Moreover, the plan offers no remedies to fundamental weaknesses in China’s economy, including an overindebted property sector; a stock market that has been battered by state-led crackdowns on once-dynamic internet companies; and a looming contraction in the size of China’s labor force. Some economists now warn that China’s current stagnation has imperiled its GDP growth for years to come and may thwart China’s goal of finally surpassing the U.S. as the world’s top economy.

“Whenever you have a 33-point plan, it means you don’t have a plan,” says Derek Scissors, a senior fellow at the American Enterprise Institute. “They are just throwing a bunch of stuff against the wall and hoping something works.”

Shanghai lockdown

In January, Eurasia Group, a political risk consultancy, made headlines by predicting China’s COVID-zero policy would backfire this year. The firm deemed China’s refusal to abandon that approach the No. 1 global risk of 2022. In its annual risk report, the group warned: “China’s ‘Zero COVID’ policy will fail to contain infections in 2022, and will lead to larger outbreaks and more severe lockdowns, and greater economic disruptions in a nation that has long been the world’s primary engine for growth.”

Eurasia’s doomsayers now say they weren’t gloomy enough. “The extent of the [global economic] disruption coming from Shanghai was a surprise, even to us,” says Michael Hirson, Eurasia’s practice head of China and Northeast Asia.
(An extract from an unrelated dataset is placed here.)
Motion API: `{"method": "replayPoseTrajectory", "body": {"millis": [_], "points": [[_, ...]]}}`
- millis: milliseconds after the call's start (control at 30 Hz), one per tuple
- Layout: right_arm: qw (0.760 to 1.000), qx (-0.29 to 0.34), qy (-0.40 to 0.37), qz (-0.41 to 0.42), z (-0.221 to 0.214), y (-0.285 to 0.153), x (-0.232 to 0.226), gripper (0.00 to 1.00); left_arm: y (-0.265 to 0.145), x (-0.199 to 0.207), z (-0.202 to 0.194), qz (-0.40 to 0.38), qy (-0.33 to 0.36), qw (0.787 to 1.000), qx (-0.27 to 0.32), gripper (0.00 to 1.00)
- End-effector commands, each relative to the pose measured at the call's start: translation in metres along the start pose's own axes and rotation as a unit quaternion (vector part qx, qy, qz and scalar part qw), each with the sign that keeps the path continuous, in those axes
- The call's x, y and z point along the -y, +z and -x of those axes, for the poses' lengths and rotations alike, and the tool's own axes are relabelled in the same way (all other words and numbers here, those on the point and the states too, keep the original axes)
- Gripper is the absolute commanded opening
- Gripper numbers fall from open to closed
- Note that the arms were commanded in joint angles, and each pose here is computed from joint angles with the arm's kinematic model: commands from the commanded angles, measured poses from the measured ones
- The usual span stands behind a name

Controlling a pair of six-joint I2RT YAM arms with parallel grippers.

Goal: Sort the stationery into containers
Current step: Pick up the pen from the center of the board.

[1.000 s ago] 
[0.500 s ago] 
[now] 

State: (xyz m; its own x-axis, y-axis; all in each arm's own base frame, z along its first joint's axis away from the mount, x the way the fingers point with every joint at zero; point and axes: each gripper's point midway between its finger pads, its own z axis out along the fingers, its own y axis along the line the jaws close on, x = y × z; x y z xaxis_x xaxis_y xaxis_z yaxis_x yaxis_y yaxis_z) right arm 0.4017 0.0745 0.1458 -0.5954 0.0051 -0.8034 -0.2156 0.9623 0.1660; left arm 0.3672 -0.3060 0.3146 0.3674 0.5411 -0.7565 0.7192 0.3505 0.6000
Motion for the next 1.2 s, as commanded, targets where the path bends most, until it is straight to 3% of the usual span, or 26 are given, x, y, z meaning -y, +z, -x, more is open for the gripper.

The economic standstill in Shanghai forced closures at semiconductor plants and production sites like Tesla’s Shanghai gigafactory, creating shipping delays and fueling inflation around the world. A COVID outbreak in Beijing prompted similar closures—shuttering businesses, halting public transportation, and barring residents from leaving their homes—although authorities forbade state media from describing restrictions in the capital city as a “lockdown.”

Michael Song, a professor at Chinese University of Hong Kong, estimated in March that China’s COVID lockdowns were likely costing the country at least $46 billion a month—the equivalent of 3.1% of the nation’s total monthly economic output. Song based his calculation on the assumption that cities generating about 20% of China’s GDP were, at the time, imposing some form of targeted lockdown.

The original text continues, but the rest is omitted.